After a lean patch from March 26 to April 4, thunderstorms are resuming activity over the South Peninsula to likely grow more intense from mid-April until the month-end. The ongoing week (April 5 to 14) would mark the transition to a more fulsome and productive 10 to 15 days till April 30, according to the US Climate Forecast System (CFS) model.

A few other models indicate the possibility of South India with the Bay of Bengal joining in the party and pushing a wave of rain into Tamil Nadu just ahead of April 15. This would happen after thunderstorms spawning from the West along the Kerala coast move towards South Interior Karnataka and Tamil Nadu.

Wind discontinuity

India Meteorological Department (IMD) attributes this to the presence of a wind discontinuity or trough, a prominent pre-monsoon feature over South India, capable of generating thunderstorms, lightning and gusty winds during the next three days. Isolated heavy rainfall is also likely over Coastal and South Interior Karnataka, Tamil Nadu, Puducherry and Kerala till tomorrow (Tuesday).

To the North-West, the IMD saw western disturbance activity building in right earnest with at least two such disturbances expected to check in one after the other. This is even as an existing system is readying to leave the country to the East and away.

Western disturbances

These disturbances travel all the way from the Mediterranean to Iraq, Iran, Afghanistan and Pakistan before reaching North-West India and amplifying weather during winter and spring. They bring thundershowers accompanied often with lightning, hail and high winds in line with the heating up of land.

The latest one was moving over Iran on Monday to Afghanistan, but will induce the formation of a cyclonic circulation over Central Pakistan and adjoining West Rajasthan by tomorrow (Tuesday). Cyclonic circulations get induced depending on the strength of the parent, making it an active one. The IMD sees a follow-up disturbance affecting the hills of North-West India from Thursday (April 9).

These systems will jointly drive the weather across North-West India to a peak from Tuesday to Thursday, with scattered to fairly widespread rain/thundershowers over the hills (Jammu & Kashmir,Himachal Pradesh and Uttarakhand), Punjab and Haryana, Chandigarh and Delhi.
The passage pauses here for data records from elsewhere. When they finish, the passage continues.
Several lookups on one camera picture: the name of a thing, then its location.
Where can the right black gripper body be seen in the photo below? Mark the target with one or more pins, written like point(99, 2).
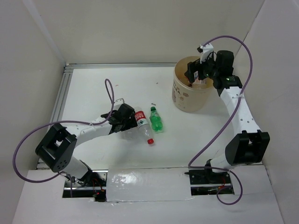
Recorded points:
point(209, 69)

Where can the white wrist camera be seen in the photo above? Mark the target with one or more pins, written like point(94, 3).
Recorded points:
point(206, 51)
point(119, 101)

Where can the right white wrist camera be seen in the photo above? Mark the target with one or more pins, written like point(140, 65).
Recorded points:
point(206, 51)

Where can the green plastic bottle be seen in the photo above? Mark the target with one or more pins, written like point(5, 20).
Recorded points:
point(156, 121)

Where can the red label water bottle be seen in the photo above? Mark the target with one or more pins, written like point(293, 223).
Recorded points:
point(143, 126)

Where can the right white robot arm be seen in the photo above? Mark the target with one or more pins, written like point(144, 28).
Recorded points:
point(249, 143)

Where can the clear bottle white cap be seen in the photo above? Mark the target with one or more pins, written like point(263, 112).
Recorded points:
point(130, 134)

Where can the blue white label bottle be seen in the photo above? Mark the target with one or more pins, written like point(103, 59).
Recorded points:
point(199, 84)

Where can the beige paper bucket bin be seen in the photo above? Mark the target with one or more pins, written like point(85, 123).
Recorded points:
point(184, 96)

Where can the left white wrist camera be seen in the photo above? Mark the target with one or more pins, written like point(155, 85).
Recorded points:
point(119, 101)

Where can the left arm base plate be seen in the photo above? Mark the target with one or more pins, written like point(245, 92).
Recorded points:
point(95, 188)

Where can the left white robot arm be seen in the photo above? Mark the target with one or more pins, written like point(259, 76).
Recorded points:
point(57, 147)

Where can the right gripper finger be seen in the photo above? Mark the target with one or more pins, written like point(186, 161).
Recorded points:
point(194, 66)
point(192, 76)

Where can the white taped cover sheet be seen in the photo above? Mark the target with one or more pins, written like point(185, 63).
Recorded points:
point(148, 185)

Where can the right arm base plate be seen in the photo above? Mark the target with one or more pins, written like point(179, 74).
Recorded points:
point(206, 182)

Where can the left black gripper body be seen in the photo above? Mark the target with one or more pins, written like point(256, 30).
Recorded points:
point(128, 123)

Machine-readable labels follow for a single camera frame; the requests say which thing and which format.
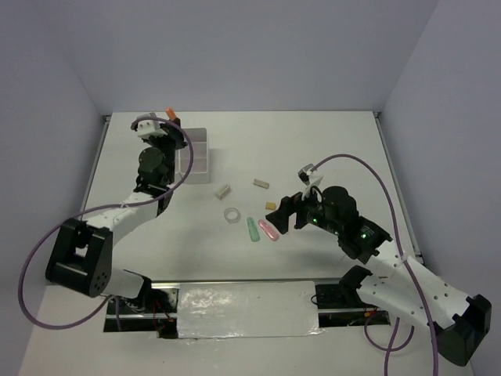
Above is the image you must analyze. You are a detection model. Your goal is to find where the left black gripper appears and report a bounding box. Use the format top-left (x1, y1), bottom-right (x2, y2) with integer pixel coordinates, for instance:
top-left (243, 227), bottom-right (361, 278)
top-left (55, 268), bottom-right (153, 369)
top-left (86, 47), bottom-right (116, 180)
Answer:
top-left (145, 118), bottom-right (187, 185)

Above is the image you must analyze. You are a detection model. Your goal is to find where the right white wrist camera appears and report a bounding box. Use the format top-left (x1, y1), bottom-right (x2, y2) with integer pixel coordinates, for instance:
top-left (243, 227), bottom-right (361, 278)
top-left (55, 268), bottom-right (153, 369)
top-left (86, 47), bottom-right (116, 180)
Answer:
top-left (297, 164), bottom-right (323, 201)

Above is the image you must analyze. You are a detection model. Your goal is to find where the pink highlighter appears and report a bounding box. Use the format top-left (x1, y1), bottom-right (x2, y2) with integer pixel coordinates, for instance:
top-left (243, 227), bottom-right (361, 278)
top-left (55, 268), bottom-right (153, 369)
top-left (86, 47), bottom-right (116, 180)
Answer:
top-left (258, 219), bottom-right (279, 241)

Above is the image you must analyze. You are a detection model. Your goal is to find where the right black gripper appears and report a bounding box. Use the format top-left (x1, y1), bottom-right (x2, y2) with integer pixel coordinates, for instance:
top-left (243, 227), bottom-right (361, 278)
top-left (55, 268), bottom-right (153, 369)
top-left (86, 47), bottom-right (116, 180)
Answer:
top-left (265, 180), bottom-right (341, 235)

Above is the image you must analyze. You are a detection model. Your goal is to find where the right aluminium table rail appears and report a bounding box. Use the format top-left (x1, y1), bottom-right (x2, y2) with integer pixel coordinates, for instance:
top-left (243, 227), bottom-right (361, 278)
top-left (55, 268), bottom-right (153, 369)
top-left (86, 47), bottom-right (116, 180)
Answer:
top-left (373, 111), bottom-right (425, 265)

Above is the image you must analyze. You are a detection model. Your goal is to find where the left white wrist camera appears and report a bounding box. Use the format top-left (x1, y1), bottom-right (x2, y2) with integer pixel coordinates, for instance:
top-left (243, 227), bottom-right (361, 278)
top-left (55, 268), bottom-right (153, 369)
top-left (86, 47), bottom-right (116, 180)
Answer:
top-left (135, 113), bottom-right (167, 140)

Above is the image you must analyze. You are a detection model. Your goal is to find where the right white compartment container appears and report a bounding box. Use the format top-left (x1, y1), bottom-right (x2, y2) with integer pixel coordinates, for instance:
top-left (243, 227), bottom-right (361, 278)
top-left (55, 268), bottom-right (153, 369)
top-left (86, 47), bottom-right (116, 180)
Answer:
top-left (175, 128), bottom-right (210, 184)

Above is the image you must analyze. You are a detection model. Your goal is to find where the green highlighter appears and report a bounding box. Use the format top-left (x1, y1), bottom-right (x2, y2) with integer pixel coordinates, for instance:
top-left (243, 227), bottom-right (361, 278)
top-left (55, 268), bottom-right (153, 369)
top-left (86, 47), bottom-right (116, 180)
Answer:
top-left (246, 217), bottom-right (260, 242)

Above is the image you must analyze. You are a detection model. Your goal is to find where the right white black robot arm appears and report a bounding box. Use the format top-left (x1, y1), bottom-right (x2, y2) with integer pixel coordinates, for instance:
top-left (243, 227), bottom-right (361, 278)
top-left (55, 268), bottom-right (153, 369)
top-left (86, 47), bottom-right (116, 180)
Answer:
top-left (266, 186), bottom-right (492, 367)

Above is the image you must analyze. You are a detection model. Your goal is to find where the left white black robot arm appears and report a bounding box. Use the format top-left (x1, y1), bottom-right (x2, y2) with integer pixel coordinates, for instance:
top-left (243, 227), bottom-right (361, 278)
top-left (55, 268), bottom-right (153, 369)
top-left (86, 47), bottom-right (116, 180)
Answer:
top-left (45, 109), bottom-right (189, 313)

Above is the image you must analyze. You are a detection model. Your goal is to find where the beige eraser block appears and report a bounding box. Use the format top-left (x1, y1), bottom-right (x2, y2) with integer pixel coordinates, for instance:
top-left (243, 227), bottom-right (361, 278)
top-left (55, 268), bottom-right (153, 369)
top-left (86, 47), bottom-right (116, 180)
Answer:
top-left (253, 179), bottom-right (269, 189)

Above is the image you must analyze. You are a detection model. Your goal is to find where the clear tape roll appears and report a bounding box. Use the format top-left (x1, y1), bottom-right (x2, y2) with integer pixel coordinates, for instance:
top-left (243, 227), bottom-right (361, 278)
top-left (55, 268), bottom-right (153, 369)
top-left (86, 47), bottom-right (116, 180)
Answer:
top-left (223, 208), bottom-right (241, 224)

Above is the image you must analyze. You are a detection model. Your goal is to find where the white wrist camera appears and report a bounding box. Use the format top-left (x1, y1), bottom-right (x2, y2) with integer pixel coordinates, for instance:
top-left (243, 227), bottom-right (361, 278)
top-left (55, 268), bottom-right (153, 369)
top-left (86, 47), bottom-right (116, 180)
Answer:
top-left (135, 113), bottom-right (167, 140)
top-left (297, 164), bottom-right (323, 201)

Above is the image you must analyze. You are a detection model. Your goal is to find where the orange capped glue stick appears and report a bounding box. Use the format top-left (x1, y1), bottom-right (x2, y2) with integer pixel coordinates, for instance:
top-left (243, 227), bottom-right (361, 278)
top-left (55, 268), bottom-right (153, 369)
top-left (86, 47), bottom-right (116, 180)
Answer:
top-left (165, 107), bottom-right (177, 120)

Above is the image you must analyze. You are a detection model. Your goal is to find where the aluminium table rail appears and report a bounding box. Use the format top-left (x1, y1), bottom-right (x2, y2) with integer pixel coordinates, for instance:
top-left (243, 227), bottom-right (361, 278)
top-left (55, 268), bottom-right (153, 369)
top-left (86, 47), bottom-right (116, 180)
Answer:
top-left (80, 114), bottom-right (111, 211)
top-left (373, 111), bottom-right (425, 265)

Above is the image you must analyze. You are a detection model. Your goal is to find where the left aluminium table rail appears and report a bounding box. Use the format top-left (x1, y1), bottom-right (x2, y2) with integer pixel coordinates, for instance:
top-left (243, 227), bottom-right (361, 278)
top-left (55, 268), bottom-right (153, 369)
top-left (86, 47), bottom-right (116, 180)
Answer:
top-left (80, 114), bottom-right (111, 211)

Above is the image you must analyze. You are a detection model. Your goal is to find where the silver foil covered panel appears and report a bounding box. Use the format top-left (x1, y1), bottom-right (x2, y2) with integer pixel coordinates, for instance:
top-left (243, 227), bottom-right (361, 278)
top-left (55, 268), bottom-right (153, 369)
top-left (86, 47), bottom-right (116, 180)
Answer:
top-left (177, 281), bottom-right (321, 339)
Isolated thunderstorm accompanied with lightning, hail and gusty winds (speeds reaching 30-40 km/hr) are also likely over these places.

Scattered to fairly widespread rainfall/thunderstorms are likely over North-East India on Wednesday and Thursday and isolated squalls over Assam, Meghalaya and Nagaland, Manipur, Mizoram and Tripura Tuesday and Wednesday. Isolated to scattered rainfall/thunderstorms accompanied with lightning are likely over East India also during this period.

Rainfall pattern

Productive western disturbances through this winter and spring have ensured that the rainfall for the country as a whole remain above normal by 28 per cent till date during the season (March 1 to April 4). Only South Interior Karnataka; Tamil Nadu & Puducherry; Konkan & Goa; and a few North-Eastern States are in varying deficit. The rest of the country have received excess or mostly large excess rainfall during this period.

Rains are also expected to materialise along the East Coast and adjoining East India during the next few days as the western disturbances start moving to Central India (especially Madhya Pradesh) and the rest of East-Central India. The US National Centres for Environmental Prediction agrees, and points to rain-bearing clouds forming over South India, the East Coast, and North-West India. Only regions outside of the rain wave would be South-East Rajasthan, Gujarat, West Madhya Pradesh and West Maharashtra.